Ihre neuen Stücke handeln von seelischen Befindlichkeiten, aber auch von Krankheiten. Halsey leidet an einer bipolaren Störung und Endometriose, während des Schreibprozesses wurden bei ihr zudem Leukämie und die Autoimmunerkrankung Lupus erythematodes diagnostiziert.
Halsey: „The Great Impersonator“ (Columbia/Sony)
Gelungener Spagat
Die Künstlerin sagte kürzlich, sie habe Glück, noch am Leben zu sein. Spannend ist, wie Halsey trotzdem nicht auf die Tränendrüse drückt, sondern mit „The End“ sogar einen gelungenen Spagat zwischen einem Liebeslied auf der einen und dem Ausloten ihres gesundheitlichen Zustands auf der anderen Seite hinbekommt.
„So, I ran into the clinic to see the man with his white coat / And his stethoscope like a snake around his hand“ singt sie. Später fragt sie den Mann, den sie liebt: „If you knew it was the end of the world / Could you love me like a child?“ Musikalisch springt sie mit der akustischen Gitarre in dieser melancholischen Ballade zurück in die 1970er Jahre. Joni Mitchell lässt grüßen.
„Lucky“ fischt beim gleichnamigen Britney-Spears-Hit. Das heißt, Halsey eignet sich den Refrain an, wechselt dabei aber von der dritten Person zur Ich-Perspektive: „I’m so lucky / I’m a star“. Auch wenn dieser Satz etwas anderes vermuten lässt: Sowohl das Original als auch diese Coverversion greifen die Schattenseiten des Ruhms auf.
„Did it all to be included / My self-loathing so deep rooted“, erklärt Halsey. „Inner child that’s unrecruited/ Truth is I’m not suited for it.“ Halseys Dancepop groovt sich unterdessen an den Signaturesound der nuller Jahre heran.
Drei Briefe an Gott
Gleich drei Lieder tragen denselben Titel „Letter to God“. Allerdings beziehen sie sich auf ganz unterschiedliche Jahre. „Letter to God (1974)“ lehnt sich klanglich an die frühe Cher an, das Stück fängt Halseys Kindheit ein. Damals hat sie sich gewünscht, krank zu sein. Damit sie mehr Aufmerksamkeit bekommt. Womöglich eine sich-selbst-erfüllende Prophezeiung? Oha.
Ein paar Jahre später hat das Mädchen nämlich auf einmal mit gleich mehreren Krankheiten zu kämpfen. Deshalb wünscht sie sich in „Letter to God (1983)“ nichts sehnlicher, als wieder gesund zu werden: „Please, God, I don’t want be sick“.
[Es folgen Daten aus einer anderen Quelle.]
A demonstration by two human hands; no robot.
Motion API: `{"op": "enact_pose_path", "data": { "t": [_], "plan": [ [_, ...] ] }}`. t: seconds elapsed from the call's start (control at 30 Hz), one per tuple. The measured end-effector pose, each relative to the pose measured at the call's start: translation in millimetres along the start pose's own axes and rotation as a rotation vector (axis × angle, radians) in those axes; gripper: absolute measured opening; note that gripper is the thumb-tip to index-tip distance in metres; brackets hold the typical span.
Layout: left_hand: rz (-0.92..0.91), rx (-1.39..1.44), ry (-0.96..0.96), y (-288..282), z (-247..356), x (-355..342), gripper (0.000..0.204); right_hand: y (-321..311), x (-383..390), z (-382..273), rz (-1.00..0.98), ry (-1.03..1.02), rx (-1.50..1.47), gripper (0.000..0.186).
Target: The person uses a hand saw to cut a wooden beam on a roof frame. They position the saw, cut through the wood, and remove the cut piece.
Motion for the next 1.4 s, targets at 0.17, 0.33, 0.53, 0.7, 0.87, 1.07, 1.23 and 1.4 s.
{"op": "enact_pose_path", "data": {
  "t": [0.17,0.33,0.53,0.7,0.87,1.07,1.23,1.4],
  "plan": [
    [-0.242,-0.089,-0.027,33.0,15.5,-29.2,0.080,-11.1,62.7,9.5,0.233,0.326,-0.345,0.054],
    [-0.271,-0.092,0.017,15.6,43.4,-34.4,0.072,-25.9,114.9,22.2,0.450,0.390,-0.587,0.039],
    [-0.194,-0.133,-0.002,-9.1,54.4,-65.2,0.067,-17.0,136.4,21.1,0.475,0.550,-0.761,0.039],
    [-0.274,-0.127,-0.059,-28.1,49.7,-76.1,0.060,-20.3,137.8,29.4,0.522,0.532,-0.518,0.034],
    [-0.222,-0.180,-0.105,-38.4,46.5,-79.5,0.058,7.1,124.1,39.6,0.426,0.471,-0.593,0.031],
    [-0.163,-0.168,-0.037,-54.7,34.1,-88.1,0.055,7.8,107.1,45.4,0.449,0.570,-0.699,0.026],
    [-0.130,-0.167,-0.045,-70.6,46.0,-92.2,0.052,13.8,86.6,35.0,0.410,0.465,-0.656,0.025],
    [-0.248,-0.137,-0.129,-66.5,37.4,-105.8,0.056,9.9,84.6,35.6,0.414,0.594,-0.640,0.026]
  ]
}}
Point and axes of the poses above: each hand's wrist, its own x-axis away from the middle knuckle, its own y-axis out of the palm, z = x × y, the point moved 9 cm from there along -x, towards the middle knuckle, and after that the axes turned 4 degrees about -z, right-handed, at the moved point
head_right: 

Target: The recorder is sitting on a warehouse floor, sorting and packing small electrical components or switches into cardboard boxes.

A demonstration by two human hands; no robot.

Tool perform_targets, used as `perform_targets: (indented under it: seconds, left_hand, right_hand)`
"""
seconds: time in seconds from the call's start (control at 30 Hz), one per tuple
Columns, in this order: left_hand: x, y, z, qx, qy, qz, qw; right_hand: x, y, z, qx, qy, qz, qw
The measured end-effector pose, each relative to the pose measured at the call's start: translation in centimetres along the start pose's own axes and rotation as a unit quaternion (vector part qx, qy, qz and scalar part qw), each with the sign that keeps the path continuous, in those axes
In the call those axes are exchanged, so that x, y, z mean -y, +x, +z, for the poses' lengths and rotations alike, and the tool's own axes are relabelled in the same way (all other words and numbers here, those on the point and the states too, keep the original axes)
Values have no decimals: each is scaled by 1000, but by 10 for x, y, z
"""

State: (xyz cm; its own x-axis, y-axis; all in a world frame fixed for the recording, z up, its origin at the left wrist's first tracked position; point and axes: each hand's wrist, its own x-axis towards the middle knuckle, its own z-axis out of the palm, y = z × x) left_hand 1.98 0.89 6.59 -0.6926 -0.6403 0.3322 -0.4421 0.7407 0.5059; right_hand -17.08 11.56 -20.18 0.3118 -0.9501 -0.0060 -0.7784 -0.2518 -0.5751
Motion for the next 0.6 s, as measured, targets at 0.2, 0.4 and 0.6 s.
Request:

Im Intro verbandelt sich der Song mit Bruce Springsteens „I’m on Fire“, an dessen Rhythmus er durchgehend ziemlich nah dranbleibt. Für „Letter to God (1998) hat die R&B-Sängerin Aaliyah musikalisch Patin gestanden. Halsey möchte nur eins: weiterleben. Sie will unbedingt bleiben – für ihren kleinen Sohn: „And I don’t ever wanna leave him / But I don’t think it’s my choice“.
Bei „Lonely is the Muse“ hat die Gitarre Wumms, auch „Ego“ zieht es hin zum Rock. Die Cranberries-Sängerin Dolores O’Riordan mag hier als Referenz herhalten. Bei Zeilen wie „And I wake up tired, think I’m better off dead“ spricht Halsey im Song „Ego“ offen über Depressionen.
Wirklich großartig ist das von Fiona Apple inspirierte Lied „Arsonist“. Wenn der experimentelle Sound, angetrieben von HipHop-Beats, auf den mit Effekten überlagerten Gesang trifft, schlägt einen das Düstere völlig in seinen Bann. Hochklassiger Pop, der nie langweilig wird.